If we want to end homelessness we need to efficiently combine all the money and resources together and apply them to A PLAN THAT WORKS.

I know that some coordination is happening, like the new county’s Coordinated Entry Program to organize the information for those who need help, but this is only happening because it’s a federal HUD mandated requirement for continued funding. It’s not an idea the local system came up with, and many local organizations who must participate are dragging their feet about it. The cities and local organizations can’t seem to work together, but are fine with how the current system works where chronically homeless people gather in empty lots in their cars or in tent cities and try to support each other while trying to figure out the confusing system of care, and where they are visited by different outreach programs trying to guide them to one of the many temporary shelter beds,(but not housing because there isn’t enough housing to go around).

Of the 50 residents forced out of the Farmers Lane Encampment last month, only two were given permanent housing and twenty-eight went into temporary shelters. Unfortunately, shelters are unpleasant places to live, so many will return to the street where neighbors and businesses will again get tired of seeing them, and the system will scatter them into the wind again to find other places to gather creating another problem somewhere else. Brilliant!

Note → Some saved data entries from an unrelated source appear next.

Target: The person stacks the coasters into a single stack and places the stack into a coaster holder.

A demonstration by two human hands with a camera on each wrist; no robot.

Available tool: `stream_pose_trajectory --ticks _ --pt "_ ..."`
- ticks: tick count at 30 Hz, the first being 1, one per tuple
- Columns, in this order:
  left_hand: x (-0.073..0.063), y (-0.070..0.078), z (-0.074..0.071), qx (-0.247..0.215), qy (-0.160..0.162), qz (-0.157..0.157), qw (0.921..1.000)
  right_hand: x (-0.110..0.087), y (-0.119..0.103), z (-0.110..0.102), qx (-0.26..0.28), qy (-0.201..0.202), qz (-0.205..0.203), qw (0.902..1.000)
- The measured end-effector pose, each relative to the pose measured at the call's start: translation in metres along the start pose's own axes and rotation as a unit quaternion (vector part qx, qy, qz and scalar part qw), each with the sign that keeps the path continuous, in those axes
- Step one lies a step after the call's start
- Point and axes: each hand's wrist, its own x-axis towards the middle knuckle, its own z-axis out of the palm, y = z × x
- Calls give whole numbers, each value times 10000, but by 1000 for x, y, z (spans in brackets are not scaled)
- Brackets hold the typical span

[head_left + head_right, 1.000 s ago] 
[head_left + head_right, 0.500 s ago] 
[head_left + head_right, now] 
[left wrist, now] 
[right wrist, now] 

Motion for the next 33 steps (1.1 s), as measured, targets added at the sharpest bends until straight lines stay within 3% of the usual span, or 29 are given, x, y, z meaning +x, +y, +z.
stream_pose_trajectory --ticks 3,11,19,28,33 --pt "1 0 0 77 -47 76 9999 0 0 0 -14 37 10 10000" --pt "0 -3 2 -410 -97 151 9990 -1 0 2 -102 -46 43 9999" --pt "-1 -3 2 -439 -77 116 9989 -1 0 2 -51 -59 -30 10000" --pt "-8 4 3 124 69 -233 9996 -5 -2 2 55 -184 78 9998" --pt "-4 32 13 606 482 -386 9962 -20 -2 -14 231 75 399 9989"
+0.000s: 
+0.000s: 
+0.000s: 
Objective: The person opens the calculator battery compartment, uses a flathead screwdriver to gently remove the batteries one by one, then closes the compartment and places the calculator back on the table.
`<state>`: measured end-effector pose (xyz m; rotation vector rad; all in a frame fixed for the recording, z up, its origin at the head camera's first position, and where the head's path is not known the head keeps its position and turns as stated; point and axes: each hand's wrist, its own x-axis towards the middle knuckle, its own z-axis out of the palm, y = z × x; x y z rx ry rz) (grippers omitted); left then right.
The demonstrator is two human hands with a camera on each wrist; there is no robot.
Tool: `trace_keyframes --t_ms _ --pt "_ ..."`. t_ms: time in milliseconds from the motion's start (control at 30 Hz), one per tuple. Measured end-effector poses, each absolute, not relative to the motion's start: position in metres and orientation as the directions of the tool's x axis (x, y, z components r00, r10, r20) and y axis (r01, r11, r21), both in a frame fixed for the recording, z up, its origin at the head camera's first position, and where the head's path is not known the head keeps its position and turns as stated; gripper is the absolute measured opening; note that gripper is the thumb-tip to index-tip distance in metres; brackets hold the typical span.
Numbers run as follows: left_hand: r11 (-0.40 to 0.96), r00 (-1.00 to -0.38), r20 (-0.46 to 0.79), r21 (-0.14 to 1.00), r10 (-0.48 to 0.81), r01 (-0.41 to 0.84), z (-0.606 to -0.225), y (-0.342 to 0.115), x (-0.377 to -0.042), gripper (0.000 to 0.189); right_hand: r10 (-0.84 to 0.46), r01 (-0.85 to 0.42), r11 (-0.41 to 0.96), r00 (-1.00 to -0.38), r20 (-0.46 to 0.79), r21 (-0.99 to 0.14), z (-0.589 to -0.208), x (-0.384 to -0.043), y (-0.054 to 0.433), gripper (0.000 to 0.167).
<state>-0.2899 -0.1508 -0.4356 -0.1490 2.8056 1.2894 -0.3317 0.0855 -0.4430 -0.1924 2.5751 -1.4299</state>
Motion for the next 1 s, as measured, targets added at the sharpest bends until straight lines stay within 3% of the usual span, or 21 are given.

Yes, there are a lot of local free resources for anyone who needs them, such as: Food handouts, clothing, temporary or emergency shelters, phones, internet services, pet care, legal aid, job training, bilingual language courses, child and family guidance and more; and there are some government subsidized resources for the lucky few who qualify for them such as housing and food vouchers, disability support, medical care, small income stipends and more. Lots of buckets of small resources but no complete plan to help each individual or family get all their basic needs met when they need them so they can create stability for themselves. 

Helping people means helping them in a complete and balanced way so they can eventually take care of themselves.

Whether homeless or not, what every person needs to thrive today is: Healthy Air, Water, Food; Shelter; Utilities; Transportation; Communication such as Phone or Internet Services; Medical Services including dental, prescriptions, and mental health support; an Education, Child care and/or pet care; Legal Aid when necessary; Employment, small business or other independent income generation support; Social Connection and Purpose; and Ideally some furniture, home gear, and clothing, even if slightly used. These things are all being provided in some way in the community but they are not getting to the people who need them efficiently.It’s a confusing unorganized system and that’s why it’s not working.

What is needed to end homelessness is a complete vision with a plan that efficiently distributes all the necessary resources to the people who need them when they need them. 

People need to know the ONE PLACE to go to for everything they need IN THEIR AREA, and can sit down and find out what they qualify for, and not be put on a waiting list, or told to try somewhere else. If there isn’t enough housing it needs to be built, and with the same efficiency and economy as a new system of care. To make this happen, someone, who understands the complete picture and how to organize a complex system of care, needs to have the power to meet the needs of all stakeholders in this mess, especially the ones currently falling through the community care cracks.

Comments:

Sep 6, 2017
the difficulty with talking about homelessness is it supposes a single group of people and a single problem, and that simply is not the case. there are many problems to assess, and many possible solutions which include many systems and networks. and the context in which the problems and solutions are being enacted.